Based on your comment, it sounds like you're sorting on a single-value key that's inside the structs in the cells. You can probably get a good speedup by extracting the sort key to a primitive numeric array and calling the builtin sort on that.
%// An example cell array of structs that I think looks like your input
c = num2cell(struct('foo',{'a','b','c','d'}, 'bar',{6 1 3 2}))
%// Let's say the "bar" field is what you want to sort on.
key = cellfun(#(s)s.bar, c) %// Extract the sort key using cellfun
[sortedKey,ix] = sort(key) %// Sort on just the key using fast numeric sort() builtin
sortedC = c(ix); %// ix is a reordering index in to c; apply the sort using a single indexing operation
reordering = cellfun(#(s)s.foo, sortedC) %// for human readability of results
If you're sorting on multiple field values, extract all the m key values from the n cells to an n-by-m array, with columns in descending order of precedence, and use sortrows on it.
%// Multi-key sort
keyCols = {'bar','baz'};
key = NaN(numel(c), numel(keyCols));
for i = 1:numel(keyCols)
keyCol = keyCols{i};
key(:,i) = cellfun(#(s)s.(keyCol), c);
end
[sortedKey,ix] = sortrows(key);
sortedC = c(ix);
reordering = cellfun(#(s)s.foo, sortedC)
One of the keys to performance in Matlab is to get your data in primitive arrays, and use vectorized operations on those primitive arrays. Matlab code that looks like C++ STL code with algorithms and references to comparison functions and the like will often be slow; even if your code is good in O(n) complexity terms, the fixed cost of user-level M-code operations, especially on non-primitives, can be a killer.
Also, if your structs are homogeneous (that is, they all have the same set of fields), you can store them directly in a struct array instead of a cell array of structs, and it will be more compact. If you can do more extensive redesign, rearranging your data structures to be "planar-organized" - where you have a struct of arrays, reading across the ith elemnt of all the fields as a record, instead of an array of structs of scalar fields - could be a good efficiency win. Either of these reorganizations would make constructing the sort key array cheaper.
In this post, I only explain MATLAB function-calling convention, and am not discussing the quick-sort algorithm implementation.
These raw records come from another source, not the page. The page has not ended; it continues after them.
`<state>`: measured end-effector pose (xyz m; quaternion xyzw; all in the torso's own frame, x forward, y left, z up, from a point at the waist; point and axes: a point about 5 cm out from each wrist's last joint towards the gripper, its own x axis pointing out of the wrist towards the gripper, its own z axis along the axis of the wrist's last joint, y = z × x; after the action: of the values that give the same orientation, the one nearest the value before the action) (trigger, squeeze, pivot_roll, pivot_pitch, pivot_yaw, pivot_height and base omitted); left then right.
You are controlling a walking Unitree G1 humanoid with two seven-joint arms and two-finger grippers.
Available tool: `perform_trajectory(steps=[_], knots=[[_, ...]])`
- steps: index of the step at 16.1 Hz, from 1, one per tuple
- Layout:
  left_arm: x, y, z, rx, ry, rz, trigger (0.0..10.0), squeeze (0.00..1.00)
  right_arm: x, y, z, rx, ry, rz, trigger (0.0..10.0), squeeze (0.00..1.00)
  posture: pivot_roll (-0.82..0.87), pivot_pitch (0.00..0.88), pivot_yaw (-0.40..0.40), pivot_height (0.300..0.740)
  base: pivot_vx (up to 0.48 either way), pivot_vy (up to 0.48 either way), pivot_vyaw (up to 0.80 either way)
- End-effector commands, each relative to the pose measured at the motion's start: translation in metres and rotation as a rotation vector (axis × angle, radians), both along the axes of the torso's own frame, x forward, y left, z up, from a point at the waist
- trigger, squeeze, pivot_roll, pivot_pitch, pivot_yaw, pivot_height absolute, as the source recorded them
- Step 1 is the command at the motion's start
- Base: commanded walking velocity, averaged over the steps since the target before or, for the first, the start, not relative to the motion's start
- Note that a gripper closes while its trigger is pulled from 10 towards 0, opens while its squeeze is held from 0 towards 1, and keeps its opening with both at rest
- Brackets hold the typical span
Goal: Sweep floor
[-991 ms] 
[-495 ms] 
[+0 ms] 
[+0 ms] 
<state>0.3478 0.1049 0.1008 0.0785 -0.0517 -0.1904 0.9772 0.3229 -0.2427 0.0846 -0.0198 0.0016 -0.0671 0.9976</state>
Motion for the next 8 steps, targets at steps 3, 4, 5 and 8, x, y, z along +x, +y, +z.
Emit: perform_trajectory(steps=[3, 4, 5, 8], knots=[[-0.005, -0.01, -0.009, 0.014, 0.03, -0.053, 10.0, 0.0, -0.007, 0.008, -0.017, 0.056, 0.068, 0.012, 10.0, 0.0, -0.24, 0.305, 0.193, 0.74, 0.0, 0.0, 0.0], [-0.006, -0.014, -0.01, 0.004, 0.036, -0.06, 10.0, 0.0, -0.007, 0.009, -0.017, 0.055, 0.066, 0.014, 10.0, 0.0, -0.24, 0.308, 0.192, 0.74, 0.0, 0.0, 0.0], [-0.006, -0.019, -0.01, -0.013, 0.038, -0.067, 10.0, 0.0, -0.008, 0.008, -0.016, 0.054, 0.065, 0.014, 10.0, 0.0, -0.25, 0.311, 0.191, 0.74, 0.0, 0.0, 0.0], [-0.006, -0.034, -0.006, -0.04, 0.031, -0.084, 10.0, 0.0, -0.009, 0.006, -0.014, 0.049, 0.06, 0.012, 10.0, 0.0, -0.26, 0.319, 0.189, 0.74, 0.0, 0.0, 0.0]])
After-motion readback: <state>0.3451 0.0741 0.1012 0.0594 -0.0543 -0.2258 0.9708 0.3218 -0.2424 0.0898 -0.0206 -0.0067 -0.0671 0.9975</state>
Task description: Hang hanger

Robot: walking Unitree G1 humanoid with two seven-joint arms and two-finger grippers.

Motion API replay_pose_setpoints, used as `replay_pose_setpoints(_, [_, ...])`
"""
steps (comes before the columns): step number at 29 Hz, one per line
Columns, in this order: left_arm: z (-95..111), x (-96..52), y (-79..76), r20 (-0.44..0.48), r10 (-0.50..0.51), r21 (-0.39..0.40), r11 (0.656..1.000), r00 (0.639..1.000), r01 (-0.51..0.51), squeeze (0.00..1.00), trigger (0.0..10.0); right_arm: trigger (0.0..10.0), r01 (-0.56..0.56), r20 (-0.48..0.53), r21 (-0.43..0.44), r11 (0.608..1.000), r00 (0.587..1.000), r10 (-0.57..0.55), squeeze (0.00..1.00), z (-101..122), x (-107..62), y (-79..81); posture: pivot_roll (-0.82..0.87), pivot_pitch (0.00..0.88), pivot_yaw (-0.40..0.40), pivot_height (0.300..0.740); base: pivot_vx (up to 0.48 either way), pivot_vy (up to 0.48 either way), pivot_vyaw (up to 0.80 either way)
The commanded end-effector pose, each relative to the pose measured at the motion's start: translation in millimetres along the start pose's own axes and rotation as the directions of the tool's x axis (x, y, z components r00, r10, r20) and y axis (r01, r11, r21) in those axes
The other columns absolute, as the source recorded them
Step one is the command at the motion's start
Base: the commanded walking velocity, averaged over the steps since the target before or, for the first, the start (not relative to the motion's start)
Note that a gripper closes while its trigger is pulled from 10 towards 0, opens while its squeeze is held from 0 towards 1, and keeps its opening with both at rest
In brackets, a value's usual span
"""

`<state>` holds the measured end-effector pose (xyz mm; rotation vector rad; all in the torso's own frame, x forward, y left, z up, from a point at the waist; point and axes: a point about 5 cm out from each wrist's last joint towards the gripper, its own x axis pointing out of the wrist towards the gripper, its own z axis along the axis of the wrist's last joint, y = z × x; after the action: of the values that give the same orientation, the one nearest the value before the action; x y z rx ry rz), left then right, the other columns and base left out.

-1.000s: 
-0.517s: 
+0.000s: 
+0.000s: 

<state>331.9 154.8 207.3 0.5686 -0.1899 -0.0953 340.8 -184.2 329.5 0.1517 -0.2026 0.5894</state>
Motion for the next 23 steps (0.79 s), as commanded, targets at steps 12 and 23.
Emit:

When calling functions, MATLAB passes built-in data types by-value, and any changes made to such arguments are not visible outside the function.
function y = myFunc(x)
x = x .* 2; %# pass-by-value, changes only visible inside function
y = x;
end
This could be inefficient for large data especially if they are not modified inside the functions. Therefore MATLAB internally implements a copy-on-write mechanism: for example when a vector is copied, only some meta-data is copied, while the data itself is shared between the two copies of the vector. And it is only when one of them is modified, that the data is actually duplicated.
function y = myFunc(x)
%# x was never changed, thus passed-by-reference avoiding making a copy
y = x .* 2;
end
Note that for cell-arrays and structures, only the cells/fields modified are passed-by-value (this is because cells/fields are internally stored separately), which makes copying more efficient for such data structures. For more information, read this blog post.
In addition, versions R2007 and upward (I think) detects in-place operations on data and optimizes such cases.
function x = myFunc(x)
x = x.*2;
end
Obviously when calling such function, the LHS must be the same as the RHS (x = myFunc(x);). Also in order to take advantage of this optimization, in-place functions must be called from inside another function.
In MEX-functions, although it is possible to change input variables without making copies, it is not officially supported and might yield unexpected results...
For user-defined types (OOP), MATLAB introduced the concept of value object vs. handle object supporting reference semantics.